#### [Work instructions]
Using the records below, report how many lines hold "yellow", with no extra text.

[Items from a dataset]
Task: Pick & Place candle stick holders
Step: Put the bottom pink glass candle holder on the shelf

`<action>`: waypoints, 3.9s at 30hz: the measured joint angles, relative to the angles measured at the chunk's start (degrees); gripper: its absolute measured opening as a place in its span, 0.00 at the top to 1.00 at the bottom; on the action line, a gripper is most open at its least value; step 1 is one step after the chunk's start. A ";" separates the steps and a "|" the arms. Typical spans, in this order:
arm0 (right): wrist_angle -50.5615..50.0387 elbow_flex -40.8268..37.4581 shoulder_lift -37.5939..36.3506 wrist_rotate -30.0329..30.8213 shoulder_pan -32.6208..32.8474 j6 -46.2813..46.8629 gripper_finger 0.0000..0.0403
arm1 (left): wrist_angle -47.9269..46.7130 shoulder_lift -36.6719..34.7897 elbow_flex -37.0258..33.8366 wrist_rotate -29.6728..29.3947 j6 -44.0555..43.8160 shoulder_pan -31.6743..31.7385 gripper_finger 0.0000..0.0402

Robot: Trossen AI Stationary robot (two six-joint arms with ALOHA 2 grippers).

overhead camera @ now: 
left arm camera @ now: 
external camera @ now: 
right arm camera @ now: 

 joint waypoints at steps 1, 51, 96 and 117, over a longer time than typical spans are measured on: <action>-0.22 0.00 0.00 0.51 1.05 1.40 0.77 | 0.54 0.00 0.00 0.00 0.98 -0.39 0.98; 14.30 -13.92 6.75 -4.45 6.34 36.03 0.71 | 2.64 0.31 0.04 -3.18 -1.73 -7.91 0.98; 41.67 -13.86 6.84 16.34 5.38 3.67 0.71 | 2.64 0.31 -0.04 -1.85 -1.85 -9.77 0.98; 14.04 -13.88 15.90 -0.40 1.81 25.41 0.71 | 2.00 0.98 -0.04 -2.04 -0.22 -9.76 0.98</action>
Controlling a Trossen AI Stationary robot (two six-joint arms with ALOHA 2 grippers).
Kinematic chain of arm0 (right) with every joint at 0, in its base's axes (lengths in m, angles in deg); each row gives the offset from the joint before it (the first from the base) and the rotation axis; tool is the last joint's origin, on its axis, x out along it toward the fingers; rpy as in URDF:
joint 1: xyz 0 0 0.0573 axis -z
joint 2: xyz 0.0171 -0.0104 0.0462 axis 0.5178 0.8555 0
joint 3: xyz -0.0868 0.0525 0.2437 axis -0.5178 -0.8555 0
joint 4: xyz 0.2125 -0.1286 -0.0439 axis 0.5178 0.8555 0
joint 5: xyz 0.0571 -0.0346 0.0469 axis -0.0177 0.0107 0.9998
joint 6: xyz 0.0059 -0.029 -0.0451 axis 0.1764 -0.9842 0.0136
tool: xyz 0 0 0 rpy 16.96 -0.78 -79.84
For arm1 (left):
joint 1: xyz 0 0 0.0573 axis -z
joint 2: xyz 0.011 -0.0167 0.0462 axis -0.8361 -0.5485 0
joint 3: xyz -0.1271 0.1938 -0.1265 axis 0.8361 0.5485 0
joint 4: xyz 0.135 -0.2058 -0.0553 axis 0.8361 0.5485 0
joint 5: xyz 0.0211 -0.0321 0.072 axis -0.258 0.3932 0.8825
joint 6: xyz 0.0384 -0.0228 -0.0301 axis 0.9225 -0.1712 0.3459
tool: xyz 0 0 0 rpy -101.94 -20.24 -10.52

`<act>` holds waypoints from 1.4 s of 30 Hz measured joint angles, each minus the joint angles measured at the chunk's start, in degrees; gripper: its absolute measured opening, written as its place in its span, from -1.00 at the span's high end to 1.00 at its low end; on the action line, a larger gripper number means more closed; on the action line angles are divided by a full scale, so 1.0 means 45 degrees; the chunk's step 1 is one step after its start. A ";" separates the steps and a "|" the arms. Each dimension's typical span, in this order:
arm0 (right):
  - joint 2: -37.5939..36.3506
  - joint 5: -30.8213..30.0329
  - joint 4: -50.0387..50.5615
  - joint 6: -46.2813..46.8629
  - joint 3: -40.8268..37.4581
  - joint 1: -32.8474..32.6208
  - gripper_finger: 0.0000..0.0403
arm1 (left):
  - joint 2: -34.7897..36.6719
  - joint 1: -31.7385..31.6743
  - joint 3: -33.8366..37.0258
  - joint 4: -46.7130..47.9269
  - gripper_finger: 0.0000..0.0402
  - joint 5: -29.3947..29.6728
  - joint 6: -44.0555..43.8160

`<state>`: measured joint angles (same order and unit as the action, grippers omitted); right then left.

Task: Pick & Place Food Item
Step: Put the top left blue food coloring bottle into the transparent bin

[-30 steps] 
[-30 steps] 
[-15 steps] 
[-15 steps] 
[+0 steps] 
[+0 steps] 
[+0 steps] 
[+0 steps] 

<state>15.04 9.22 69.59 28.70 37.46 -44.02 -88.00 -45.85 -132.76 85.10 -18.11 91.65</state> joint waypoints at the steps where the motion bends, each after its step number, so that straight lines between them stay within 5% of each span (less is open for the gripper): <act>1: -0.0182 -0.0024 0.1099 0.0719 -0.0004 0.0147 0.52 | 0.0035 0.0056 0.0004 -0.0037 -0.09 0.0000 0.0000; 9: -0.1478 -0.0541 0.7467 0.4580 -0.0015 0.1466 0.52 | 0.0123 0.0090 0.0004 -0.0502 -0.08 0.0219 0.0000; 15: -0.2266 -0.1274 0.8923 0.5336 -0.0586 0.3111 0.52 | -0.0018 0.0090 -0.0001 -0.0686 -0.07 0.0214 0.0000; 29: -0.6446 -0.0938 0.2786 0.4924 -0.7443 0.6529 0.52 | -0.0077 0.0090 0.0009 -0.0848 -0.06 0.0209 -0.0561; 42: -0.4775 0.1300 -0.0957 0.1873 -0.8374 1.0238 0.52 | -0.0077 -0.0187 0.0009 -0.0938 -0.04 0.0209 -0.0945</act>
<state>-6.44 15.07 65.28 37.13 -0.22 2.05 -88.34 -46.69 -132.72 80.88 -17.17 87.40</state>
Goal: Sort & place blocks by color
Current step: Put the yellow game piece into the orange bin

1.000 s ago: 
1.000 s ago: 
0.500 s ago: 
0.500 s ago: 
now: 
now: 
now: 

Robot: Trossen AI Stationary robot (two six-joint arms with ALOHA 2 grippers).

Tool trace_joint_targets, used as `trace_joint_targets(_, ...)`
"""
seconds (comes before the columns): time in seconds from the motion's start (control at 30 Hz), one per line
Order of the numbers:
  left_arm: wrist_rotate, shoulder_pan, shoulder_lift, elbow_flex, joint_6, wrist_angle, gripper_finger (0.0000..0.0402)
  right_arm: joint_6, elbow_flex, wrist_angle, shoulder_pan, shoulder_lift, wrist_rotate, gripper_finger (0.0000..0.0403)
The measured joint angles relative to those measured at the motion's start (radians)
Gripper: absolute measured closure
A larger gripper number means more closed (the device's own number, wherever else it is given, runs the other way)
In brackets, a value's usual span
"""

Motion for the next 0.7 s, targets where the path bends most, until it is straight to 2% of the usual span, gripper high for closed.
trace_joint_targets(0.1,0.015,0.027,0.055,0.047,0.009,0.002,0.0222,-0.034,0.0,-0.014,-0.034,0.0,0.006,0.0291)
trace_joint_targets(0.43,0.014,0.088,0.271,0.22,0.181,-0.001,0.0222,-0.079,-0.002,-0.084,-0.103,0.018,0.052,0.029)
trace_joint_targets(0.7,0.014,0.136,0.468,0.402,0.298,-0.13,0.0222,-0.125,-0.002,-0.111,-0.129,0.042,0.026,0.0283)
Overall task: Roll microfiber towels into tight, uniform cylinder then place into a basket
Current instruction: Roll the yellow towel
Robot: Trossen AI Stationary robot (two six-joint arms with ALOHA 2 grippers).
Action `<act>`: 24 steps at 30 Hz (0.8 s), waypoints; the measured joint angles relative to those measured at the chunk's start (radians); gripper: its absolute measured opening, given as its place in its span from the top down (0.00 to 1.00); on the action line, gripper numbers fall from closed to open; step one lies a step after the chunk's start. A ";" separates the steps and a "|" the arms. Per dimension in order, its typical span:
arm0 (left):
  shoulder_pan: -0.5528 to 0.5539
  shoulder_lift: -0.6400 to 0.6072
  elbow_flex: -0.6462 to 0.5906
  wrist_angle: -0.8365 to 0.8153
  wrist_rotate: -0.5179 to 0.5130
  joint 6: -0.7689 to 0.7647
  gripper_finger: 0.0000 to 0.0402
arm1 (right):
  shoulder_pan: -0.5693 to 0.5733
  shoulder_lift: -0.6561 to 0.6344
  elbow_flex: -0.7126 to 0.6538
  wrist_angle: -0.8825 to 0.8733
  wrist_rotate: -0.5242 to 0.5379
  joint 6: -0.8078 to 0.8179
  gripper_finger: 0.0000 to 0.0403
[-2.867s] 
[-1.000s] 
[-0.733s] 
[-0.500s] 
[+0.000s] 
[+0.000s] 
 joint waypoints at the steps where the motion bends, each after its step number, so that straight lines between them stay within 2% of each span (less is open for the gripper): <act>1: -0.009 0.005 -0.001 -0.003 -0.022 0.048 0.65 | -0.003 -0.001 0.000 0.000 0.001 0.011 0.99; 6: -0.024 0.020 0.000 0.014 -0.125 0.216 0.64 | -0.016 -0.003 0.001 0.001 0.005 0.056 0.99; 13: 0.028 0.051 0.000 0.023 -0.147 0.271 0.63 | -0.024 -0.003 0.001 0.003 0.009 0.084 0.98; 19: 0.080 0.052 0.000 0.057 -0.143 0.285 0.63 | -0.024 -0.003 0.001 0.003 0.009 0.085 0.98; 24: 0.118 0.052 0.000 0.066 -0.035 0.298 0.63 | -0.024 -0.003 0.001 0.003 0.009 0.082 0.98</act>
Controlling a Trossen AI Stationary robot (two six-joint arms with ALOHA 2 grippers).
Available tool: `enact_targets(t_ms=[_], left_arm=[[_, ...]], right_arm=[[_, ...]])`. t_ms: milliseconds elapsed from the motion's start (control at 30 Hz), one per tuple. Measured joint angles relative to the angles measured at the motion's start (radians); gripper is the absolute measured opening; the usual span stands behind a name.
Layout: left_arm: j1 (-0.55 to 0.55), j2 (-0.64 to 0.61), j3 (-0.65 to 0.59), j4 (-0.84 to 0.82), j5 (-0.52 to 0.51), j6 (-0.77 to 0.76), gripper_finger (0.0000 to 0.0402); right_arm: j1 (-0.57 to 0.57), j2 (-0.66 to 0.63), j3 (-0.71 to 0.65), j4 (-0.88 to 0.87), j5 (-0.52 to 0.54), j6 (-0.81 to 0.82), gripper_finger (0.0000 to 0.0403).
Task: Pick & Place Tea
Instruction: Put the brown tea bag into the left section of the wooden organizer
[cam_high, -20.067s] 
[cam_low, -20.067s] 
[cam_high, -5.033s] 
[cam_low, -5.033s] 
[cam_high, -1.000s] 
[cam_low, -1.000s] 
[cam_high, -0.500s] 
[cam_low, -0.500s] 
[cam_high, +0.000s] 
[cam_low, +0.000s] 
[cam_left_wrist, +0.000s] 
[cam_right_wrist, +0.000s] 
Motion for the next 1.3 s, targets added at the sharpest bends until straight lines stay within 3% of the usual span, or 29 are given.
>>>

#### [Result below]
2